[[ Record excerpts open ]]

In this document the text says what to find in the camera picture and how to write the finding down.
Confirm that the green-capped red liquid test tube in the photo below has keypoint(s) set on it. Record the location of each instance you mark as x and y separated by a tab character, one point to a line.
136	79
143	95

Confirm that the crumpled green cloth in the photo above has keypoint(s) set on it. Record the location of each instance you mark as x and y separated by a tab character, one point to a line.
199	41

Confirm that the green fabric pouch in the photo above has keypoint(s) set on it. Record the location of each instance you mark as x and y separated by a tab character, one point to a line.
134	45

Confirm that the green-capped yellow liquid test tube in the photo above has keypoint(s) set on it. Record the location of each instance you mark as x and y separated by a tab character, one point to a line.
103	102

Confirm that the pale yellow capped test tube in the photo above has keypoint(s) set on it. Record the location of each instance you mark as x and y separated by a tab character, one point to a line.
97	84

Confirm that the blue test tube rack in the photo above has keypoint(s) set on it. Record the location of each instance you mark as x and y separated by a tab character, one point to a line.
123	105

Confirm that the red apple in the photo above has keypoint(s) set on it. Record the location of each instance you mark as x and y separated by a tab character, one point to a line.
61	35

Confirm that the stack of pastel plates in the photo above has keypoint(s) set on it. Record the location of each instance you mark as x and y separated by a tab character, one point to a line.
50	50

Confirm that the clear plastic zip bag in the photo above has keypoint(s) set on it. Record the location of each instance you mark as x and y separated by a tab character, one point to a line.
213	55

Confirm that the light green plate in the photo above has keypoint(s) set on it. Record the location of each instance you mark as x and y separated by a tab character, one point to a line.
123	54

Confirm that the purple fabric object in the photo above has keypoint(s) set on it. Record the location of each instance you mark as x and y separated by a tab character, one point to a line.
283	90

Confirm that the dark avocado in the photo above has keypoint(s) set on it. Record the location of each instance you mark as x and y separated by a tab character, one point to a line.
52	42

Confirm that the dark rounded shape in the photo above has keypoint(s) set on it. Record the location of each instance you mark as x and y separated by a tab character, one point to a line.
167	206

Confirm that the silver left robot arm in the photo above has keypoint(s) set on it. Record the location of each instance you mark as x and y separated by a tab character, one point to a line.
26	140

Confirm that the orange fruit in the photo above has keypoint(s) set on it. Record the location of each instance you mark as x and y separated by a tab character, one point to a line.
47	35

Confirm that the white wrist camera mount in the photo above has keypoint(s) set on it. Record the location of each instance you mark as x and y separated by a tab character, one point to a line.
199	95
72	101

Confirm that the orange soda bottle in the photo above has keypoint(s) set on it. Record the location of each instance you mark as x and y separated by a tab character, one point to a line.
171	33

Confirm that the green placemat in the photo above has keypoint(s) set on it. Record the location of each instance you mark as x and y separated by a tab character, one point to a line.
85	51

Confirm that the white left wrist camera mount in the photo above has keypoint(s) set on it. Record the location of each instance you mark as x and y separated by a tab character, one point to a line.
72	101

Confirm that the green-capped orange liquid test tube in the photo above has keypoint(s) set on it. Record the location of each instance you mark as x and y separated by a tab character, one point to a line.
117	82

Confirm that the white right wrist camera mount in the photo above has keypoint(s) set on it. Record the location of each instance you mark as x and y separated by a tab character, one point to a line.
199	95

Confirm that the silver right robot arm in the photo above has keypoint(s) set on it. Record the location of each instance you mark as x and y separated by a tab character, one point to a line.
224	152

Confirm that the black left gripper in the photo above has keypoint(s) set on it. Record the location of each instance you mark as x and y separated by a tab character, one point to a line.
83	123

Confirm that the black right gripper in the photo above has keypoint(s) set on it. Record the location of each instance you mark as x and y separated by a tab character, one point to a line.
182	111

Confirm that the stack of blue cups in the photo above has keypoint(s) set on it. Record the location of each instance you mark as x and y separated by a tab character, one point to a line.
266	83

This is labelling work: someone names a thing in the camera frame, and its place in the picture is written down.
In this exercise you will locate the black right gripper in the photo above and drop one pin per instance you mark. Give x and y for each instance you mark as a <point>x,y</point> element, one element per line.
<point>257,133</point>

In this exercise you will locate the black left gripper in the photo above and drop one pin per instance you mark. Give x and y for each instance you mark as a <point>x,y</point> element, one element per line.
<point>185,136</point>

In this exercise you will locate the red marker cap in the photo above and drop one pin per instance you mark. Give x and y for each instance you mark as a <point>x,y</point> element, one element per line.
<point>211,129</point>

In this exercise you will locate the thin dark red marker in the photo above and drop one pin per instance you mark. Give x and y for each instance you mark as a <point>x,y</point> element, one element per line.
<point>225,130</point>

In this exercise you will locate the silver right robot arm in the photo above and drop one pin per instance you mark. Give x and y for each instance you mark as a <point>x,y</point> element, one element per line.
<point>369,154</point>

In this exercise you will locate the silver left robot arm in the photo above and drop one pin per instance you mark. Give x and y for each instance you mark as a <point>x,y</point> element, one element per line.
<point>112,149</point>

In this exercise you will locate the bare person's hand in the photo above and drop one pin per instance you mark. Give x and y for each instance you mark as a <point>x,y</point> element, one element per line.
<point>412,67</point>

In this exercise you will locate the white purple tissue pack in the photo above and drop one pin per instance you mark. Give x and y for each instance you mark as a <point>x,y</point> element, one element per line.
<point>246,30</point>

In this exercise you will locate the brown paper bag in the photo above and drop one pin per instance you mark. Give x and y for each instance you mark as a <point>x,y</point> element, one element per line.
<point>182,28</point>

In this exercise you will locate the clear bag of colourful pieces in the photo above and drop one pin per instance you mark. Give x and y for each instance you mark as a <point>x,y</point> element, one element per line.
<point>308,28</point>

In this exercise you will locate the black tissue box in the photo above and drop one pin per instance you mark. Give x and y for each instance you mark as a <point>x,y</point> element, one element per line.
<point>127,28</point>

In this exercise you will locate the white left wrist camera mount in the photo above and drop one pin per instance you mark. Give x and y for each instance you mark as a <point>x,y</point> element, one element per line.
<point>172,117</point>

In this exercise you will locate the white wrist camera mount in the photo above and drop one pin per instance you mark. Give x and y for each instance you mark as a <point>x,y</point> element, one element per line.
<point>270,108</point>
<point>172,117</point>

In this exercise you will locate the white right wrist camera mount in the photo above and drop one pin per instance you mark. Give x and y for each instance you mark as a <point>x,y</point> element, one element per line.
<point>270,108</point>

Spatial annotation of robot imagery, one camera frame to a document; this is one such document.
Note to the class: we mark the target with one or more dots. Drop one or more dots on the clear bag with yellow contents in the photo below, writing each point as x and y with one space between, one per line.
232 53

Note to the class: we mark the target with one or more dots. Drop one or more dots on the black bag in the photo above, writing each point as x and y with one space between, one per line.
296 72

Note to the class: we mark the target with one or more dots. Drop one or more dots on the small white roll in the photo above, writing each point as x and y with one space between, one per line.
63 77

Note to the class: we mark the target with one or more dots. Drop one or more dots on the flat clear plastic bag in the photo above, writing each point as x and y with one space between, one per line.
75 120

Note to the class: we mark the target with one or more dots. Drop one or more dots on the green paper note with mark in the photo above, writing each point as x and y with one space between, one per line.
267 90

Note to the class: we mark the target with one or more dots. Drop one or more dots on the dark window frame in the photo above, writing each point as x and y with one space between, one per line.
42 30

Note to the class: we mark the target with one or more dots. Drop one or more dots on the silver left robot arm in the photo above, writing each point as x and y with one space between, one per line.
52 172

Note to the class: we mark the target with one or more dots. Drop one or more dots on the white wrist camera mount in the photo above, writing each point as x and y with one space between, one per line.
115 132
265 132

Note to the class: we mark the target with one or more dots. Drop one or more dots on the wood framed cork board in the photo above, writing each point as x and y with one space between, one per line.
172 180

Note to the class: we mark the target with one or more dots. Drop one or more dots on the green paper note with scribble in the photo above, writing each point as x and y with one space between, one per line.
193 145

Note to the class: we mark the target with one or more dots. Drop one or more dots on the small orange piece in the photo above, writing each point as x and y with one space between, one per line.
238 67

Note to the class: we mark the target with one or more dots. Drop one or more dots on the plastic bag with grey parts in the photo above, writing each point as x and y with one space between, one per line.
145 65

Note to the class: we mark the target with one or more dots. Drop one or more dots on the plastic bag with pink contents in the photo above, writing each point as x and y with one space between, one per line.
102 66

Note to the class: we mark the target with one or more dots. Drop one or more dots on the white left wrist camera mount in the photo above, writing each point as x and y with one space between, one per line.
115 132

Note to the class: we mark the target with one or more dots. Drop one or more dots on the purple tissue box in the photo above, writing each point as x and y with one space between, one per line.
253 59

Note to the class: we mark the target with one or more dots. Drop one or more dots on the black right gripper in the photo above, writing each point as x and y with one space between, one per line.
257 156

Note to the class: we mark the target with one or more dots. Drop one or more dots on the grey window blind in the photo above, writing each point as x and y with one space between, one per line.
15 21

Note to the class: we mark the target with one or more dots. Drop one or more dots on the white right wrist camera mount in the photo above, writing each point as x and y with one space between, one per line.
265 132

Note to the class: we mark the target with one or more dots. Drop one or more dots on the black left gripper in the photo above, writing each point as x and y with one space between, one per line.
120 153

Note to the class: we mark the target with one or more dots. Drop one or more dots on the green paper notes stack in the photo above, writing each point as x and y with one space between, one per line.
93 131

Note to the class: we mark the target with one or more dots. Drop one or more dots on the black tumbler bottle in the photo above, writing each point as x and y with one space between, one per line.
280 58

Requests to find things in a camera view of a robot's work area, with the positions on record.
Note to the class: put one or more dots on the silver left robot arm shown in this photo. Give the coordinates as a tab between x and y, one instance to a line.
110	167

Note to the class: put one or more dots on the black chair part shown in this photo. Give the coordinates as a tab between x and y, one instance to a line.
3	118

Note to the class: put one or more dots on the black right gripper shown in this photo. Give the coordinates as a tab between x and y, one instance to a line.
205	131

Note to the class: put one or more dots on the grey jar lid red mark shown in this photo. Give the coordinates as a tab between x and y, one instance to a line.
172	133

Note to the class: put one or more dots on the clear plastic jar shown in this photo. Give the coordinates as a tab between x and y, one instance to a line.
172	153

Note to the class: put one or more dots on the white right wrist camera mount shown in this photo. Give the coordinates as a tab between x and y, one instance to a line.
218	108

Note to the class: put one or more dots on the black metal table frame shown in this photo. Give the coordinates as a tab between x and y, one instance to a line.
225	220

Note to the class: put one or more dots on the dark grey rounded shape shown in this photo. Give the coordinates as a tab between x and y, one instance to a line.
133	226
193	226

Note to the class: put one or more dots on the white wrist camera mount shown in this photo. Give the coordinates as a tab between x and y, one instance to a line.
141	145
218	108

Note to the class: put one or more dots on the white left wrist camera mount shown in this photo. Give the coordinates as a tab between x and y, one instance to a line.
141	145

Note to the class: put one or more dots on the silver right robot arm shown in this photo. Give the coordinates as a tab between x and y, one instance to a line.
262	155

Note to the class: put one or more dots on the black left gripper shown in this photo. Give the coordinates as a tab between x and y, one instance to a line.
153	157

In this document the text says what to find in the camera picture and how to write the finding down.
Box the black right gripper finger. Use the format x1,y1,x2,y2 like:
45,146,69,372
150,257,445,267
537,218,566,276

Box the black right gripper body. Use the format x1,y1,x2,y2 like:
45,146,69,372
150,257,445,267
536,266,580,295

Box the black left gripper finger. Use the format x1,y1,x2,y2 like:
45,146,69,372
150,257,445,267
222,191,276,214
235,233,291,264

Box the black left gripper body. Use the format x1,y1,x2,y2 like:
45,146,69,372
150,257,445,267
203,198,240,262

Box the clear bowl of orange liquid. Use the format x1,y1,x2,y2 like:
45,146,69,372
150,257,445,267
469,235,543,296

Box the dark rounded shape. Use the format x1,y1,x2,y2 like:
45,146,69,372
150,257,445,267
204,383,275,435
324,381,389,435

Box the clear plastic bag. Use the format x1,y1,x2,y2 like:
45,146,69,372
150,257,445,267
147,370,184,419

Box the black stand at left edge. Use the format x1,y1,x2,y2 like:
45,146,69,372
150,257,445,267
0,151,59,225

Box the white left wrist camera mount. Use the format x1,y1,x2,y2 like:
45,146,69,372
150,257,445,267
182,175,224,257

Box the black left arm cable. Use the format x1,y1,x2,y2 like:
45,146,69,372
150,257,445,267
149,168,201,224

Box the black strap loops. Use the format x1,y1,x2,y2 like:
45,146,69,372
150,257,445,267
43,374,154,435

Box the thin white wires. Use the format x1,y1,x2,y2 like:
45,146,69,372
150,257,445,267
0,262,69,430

[[ Record excerpts closed ]]

Return every line from the entries above that includes the word "finger".

> **Worked solution**:
Box the black right gripper finger. Use the format x1,y1,x2,y2 like:
Box the black left gripper finger. Use the format x1,y1,x2,y2 like:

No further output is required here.